Work instructions | Repeat every line that appears below, with nothing altered.

Given material |
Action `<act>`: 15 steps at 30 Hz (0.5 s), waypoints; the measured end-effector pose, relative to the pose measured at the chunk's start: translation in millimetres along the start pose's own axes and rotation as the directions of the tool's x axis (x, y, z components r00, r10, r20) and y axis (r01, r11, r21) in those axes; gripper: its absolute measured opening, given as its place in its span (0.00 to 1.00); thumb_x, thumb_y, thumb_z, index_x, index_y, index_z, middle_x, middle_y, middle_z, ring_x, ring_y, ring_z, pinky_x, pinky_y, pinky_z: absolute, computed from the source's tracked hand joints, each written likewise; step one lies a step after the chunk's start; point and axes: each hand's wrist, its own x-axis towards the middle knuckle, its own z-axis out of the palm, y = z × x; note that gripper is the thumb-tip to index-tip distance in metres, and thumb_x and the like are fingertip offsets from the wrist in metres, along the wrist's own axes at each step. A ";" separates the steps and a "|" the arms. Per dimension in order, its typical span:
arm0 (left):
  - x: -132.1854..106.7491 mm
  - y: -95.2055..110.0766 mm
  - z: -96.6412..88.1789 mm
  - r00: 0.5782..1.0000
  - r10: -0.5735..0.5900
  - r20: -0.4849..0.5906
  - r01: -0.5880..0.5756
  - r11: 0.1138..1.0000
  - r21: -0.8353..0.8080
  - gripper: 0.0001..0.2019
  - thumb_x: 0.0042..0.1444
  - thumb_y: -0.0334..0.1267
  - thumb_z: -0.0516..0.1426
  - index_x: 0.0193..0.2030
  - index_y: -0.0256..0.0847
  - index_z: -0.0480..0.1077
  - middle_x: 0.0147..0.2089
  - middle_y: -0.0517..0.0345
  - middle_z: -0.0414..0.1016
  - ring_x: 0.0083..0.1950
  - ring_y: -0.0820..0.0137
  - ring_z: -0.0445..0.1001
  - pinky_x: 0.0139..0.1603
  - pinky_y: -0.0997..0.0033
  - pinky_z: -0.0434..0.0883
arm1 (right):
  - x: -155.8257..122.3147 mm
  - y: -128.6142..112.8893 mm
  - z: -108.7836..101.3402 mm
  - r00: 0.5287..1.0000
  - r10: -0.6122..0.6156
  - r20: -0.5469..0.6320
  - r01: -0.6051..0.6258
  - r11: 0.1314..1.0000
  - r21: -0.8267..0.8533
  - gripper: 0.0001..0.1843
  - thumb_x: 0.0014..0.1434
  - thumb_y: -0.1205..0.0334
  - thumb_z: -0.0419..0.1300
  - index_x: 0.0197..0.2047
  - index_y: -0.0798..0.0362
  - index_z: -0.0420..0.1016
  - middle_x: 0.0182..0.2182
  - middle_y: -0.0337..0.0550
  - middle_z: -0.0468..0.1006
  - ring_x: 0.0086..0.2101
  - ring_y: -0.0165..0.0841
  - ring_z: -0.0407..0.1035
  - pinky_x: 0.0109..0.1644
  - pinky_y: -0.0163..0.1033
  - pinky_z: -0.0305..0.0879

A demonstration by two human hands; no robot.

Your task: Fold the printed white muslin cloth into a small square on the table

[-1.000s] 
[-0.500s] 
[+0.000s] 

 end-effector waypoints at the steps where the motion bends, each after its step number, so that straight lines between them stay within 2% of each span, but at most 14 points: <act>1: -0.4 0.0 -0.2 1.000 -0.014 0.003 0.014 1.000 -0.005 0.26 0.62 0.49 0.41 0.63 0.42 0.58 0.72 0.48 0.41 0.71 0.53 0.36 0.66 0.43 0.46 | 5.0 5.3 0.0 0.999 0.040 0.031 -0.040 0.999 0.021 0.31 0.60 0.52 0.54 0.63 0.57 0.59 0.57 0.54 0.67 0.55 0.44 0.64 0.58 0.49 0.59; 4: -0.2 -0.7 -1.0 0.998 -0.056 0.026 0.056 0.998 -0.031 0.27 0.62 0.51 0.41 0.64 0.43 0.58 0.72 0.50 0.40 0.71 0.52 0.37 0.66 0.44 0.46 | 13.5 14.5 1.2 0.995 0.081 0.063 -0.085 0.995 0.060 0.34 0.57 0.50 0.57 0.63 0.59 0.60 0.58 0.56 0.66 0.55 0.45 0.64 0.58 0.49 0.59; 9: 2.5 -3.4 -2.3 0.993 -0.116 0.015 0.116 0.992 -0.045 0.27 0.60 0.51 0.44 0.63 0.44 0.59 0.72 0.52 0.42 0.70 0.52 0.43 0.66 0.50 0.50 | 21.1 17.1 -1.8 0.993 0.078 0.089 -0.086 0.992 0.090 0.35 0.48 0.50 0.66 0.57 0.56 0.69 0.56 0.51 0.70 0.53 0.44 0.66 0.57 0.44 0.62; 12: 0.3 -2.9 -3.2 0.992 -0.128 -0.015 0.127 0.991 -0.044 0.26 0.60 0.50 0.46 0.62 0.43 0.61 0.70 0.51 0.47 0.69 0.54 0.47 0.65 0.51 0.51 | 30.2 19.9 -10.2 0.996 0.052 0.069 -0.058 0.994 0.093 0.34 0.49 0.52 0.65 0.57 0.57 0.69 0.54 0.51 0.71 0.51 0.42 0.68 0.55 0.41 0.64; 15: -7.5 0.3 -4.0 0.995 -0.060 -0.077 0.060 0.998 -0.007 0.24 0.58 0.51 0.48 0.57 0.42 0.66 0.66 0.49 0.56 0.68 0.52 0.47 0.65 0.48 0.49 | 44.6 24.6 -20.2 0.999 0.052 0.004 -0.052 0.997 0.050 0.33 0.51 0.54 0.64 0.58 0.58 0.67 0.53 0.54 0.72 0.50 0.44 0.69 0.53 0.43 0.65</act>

Written solution |
Action `<act>`: 15 steps at 30 Hz (0.5 s), waypoints; the measured end-effector pose, relative to the pose measured at the chunk's start: translation in millimetres along the start pose's own axes and rotation as the directions of the tool's x axis (x, y, z components r00, r10, r20) and y axis (r01, r11, r21) in those axes; gripper: its absolute measured opening, given as its place in its span (0.00 to 1.00); thumb_x, thumb_y, thumb_z, index_x, index_y, index_z, middle_x, middle_y, middle_z, ring_x, ring_y, ring_z, pinky_x, pinky_y, pinky_z: absolute, computed from the source's tracked hand joints, each written likewise; step one lies a step after the chunk's start; point and axes: each hand's wrist, its own x-axis towards the middle knuckle, its own z-axis out of the palm, y = z × x; note that gripper is the thumb-tip to index-tip distance in metres, and thumb_x and the like are fingertip offsets from the wrist in metres, along the wrist's own axes at each step. A ";" separates the steps and a "|" the arms. Per dimension in order, its typical span:
arm0 (left):
  - x: -132.1854..106.7491 mm
  - y: -95.2055..110.0766 mm
  - z: -96.6412..88.1789 mm
  - r00: 0.5782..1.0000
  - r10: -0.5735..0.5900
  - r20: -0.4849..0.5906
  - r01: -0.5880..0.5756
  - r11: 0.1138..1.0000
  - r21: -0.8353..0.8080
  - gripper: 0.0001..0.2019
  - thumb_x: 0.0042..0.1444
  - thumb_y: -0.0334..0.1267
  - thumb_z: -0.0516..0.1426
  - index_x: 0.0193..0.2030
  - index_y: -0.0256..0.0847
  - index_z: -0.0480..0.1077
  - middle_x: 0.0147..0.2089
  - middle_y: -0.0517..0.0345
  - middle_z: -0.0414..0.1016
  - ring_x: 0.0083..0.1950
  - ring_y: -0.0820..0.0137
  - ring_z: -0.0445..0.1001
  - pinky_x: 0.0139..0.1603
  - pinky_y: -0.0997..0.0033
  - pinky_z: -0.0434..0.0883
arm1 (right):
  - x: -155.8257..122.3147 mm
  - y: -128.6142..112.8893 mm
  - z: -108.7836..101.3402 mm
  - r00: 0.5287..1.0000
  - r10: -0.6122..0.6156
  - r20: -0.5469..0.6320
  - r01: -0.6051..0.6258
  - r11: 0.1314..1.0000
  - r21: -0.8267..0.8533
  - gripper: 0.0001..0.1843
  - thumb_x: 0.0014..0.1434
  - thumb_y: -0.1205..0.0334
  - thumb_z: -0.0419..0.1300
  - index_x: 0.0197..0.2047
  - index_y: -0.0798..0.0362
  - index_z: -0.0420..0.1016
  - middle_x: 0.0182..0.2182
  - middle_y: -0.0337..0.0550
  - middle_z: -0.0468..0.1006
  - ring_x: 0.0086..0.2101
  - ring_y: -0.0165..0.0841
  - ring_z: -0.0407..0.1035
  - pinky_x: 0.0109..0.1644
  - pinky_y: -0.0163..0.1033
  - pinky_z: -0.0305..0.0879

A demonstration by two human hands; no robot.

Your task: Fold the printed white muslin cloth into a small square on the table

[-1.000s] 
[-0.500s] 
[+0.000s] 

 end-effector waypoints at the steps where the motion bends, each after its step number, so that straight lines between them stay within 2% of each span, but at most 14 points: <act>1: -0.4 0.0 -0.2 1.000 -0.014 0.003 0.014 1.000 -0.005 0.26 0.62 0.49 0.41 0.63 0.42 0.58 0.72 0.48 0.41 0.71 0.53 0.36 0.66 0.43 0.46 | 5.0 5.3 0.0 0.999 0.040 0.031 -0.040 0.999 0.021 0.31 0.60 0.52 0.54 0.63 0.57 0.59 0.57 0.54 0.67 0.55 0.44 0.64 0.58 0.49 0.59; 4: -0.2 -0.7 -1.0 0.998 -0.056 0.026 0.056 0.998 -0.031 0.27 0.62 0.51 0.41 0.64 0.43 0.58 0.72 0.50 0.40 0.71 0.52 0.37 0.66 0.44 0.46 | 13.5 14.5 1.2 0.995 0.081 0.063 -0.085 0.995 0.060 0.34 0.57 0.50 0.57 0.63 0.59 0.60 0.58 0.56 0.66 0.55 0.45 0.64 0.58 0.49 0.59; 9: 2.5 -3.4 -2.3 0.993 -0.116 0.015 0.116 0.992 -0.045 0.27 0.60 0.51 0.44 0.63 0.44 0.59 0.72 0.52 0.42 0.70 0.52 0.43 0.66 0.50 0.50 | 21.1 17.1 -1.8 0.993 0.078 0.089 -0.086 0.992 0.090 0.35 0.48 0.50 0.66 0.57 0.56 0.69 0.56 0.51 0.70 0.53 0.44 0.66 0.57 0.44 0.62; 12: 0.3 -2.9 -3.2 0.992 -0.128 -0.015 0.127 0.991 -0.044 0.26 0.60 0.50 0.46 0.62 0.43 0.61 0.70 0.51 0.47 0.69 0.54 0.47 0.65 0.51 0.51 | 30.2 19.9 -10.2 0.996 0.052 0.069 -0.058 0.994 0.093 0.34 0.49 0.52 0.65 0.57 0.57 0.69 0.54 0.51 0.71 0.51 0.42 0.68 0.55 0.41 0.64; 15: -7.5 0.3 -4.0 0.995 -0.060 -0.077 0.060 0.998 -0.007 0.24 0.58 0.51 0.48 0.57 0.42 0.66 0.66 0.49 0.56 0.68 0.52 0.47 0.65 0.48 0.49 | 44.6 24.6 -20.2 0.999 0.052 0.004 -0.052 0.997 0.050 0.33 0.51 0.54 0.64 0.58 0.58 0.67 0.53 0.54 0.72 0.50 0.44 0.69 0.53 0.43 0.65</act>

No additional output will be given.